» **WHAT TO DO**
Read the listing and extract each line that includes the word "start".

» **DATA SHOWN**
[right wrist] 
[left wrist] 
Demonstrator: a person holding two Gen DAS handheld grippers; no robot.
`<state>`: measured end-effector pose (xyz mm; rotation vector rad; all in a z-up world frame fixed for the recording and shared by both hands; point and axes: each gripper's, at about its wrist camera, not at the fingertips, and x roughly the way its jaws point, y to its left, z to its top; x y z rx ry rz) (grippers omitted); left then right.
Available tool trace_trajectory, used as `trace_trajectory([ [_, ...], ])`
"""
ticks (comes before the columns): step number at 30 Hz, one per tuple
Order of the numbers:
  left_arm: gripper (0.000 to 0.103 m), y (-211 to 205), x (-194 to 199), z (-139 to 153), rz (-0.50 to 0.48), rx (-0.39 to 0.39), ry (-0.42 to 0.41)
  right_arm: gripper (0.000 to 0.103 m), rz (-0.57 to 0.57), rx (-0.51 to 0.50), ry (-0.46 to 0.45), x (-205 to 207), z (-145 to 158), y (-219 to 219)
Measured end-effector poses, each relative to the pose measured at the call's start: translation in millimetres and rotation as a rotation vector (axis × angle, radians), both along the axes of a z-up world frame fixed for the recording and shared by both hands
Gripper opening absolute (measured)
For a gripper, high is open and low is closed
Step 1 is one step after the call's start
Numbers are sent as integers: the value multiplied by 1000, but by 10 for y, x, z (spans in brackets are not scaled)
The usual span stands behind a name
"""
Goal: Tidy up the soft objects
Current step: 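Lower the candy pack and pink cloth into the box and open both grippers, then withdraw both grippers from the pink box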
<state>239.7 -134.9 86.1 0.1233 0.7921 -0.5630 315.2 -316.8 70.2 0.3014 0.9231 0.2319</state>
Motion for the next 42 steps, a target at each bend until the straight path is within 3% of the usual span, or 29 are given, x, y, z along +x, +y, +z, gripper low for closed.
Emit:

» **RESULT BELOW**
Measured end-effector poses, each relative to the pose measured at the call's start: translation in millimetres and rotation as a rotation vector (axis × angle, radians), both along the axes of a z-up world frame fixed for the recording and shared by both hands
Step 1 is one step after the call's start

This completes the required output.